Ed. note: This is the fourth in a series of posts by Guitar Lifestyle contributor Russ about the ukulele and its growing popularity among musicians and educators. Read the other posts in this series here.
One of the things that makes the uke such a great instrument is that it doesn’t take TOO much instruction to get a basic grasp on chord shapes and then the actual playing is pretty easy as well (meaning that you have softer strings, less tension, and less physical real estate on the fretboard which makes for a significantly less painful experience than on a guitar). It is an instrument that showcases virtuosity, sure, but the really cool thing about it is the low cost of admission both in a financial sense and also an educational sense. Learn how a chord box is written, some basic chord names, and you’re set to sit back, strum and sing along with yourself.
But even if the uke is a great companion instrument that is easy enough to learn the basics of, does it sound good playing music that isn’t Hawaiian?
Well… Sure it does. Why wouldn’t it? Just because most ukulele sheet music is written in re-entrant tuning doesn’t mean that happy slant of string tuning only works for island music – it works for all genres. Country is just today’s example.

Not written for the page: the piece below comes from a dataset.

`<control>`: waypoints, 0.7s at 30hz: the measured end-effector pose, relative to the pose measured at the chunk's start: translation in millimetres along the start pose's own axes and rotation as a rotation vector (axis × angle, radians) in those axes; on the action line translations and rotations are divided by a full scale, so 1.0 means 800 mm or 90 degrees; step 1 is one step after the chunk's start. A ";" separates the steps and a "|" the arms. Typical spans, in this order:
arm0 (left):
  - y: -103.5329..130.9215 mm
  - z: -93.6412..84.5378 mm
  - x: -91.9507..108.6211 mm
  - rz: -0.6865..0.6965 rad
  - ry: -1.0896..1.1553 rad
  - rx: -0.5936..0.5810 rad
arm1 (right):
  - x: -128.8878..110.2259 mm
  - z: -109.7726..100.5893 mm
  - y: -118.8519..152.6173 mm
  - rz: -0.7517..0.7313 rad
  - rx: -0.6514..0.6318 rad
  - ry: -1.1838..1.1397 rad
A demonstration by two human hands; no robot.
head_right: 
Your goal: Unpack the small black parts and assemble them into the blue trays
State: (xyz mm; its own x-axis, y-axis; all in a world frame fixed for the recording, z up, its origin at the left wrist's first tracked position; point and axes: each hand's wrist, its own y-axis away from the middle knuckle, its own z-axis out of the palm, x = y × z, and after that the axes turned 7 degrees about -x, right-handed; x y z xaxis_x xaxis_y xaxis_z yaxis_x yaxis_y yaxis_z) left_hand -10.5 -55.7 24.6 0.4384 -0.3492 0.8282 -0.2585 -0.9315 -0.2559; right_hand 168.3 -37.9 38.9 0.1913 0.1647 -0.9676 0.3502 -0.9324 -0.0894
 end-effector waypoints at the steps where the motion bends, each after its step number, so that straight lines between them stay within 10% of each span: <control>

With Country Songs for Ukulele, Hal Leonard packed 30 country songs into 88 pages and there is no filler. There’s no introduction, letters, explanations, or details about the authors – it is straight to the music written out in sheet music. There is no tab, but you don’t need it since chord boxes are included with the changes and this is more of a strum along while you sing kind of book rather than a solo book.
Now let’s talk country: only a fool would think it’s safe to say there is one type of country, especially if they think that one type is today’s soft rock garnished in cowboy hats and dirt roads. But maybe there’s room for that…sub genre. The book covers classics like “I Walk the Line” to what could be argued was the introduction to country pop on a GRAND scale with “Achy Breaky Heart (Don’t Tell My Heart)”.
Right away I’m sure some of you make a sound with your throat, but this could actually be a cool song to learn for parties alone. If there was ever a guilty pleasure country song, this is it and I bet it would end in a massive sing-along.
Other classics include Roy Orbison’s “Blue Bayou”, “The Gambler”, and “Hey Good Lookin'”.
So country purists and even a few rockabilly cats will get something out of this.
The best song by far, though, is “Tennessee Waltz”. “Tennessee Waltz” is often forgotten, but what a fantastic song! It has everything you need: a beautiful melody, a tragic tale of woe, and that’s all. That’s all you need. Whole careers have been built on those two things. But it isn’t the flashiest song in the world and I think that is why it’s not nearly as famous as, say “Mommas Don’t Let Your Babies Grow Up To Be Cowboys” (which is also in the book).
The whole song list is as follows:
Achy Breaky Heart (Don’t Tell My Heart)
Always On My Mind
Chattanoogie Shoe Shine Boy
Could I Have This Dance
Crying In The Chapel
For The Good Times
Funny How Time Slips Away
Green Green Grass of Home
Hey Good Lookin’
(Hey, Won’t You Play) Another Somebody Done Somebody Wrong Song
I Can’t Help It (If I’m Still In Love With You)
I Walk The Line
It Wasn’t God Who Made Honky Tonk Angels
Jambalaya (On The Bayou)
King Of The Road
Make The World Go Away
Mamas Don’t Let Your Babies Grow Up To Be Cowboys
Oh, Lonesome Me
Smoky Mountain Rain
Walkin’ After Midnight
Welcome To My World
You Are My Sunshine
Your Cheatin’ Heart
The book retails for $12.99 and can be found at your local music store or online at Hal Leonard’s site.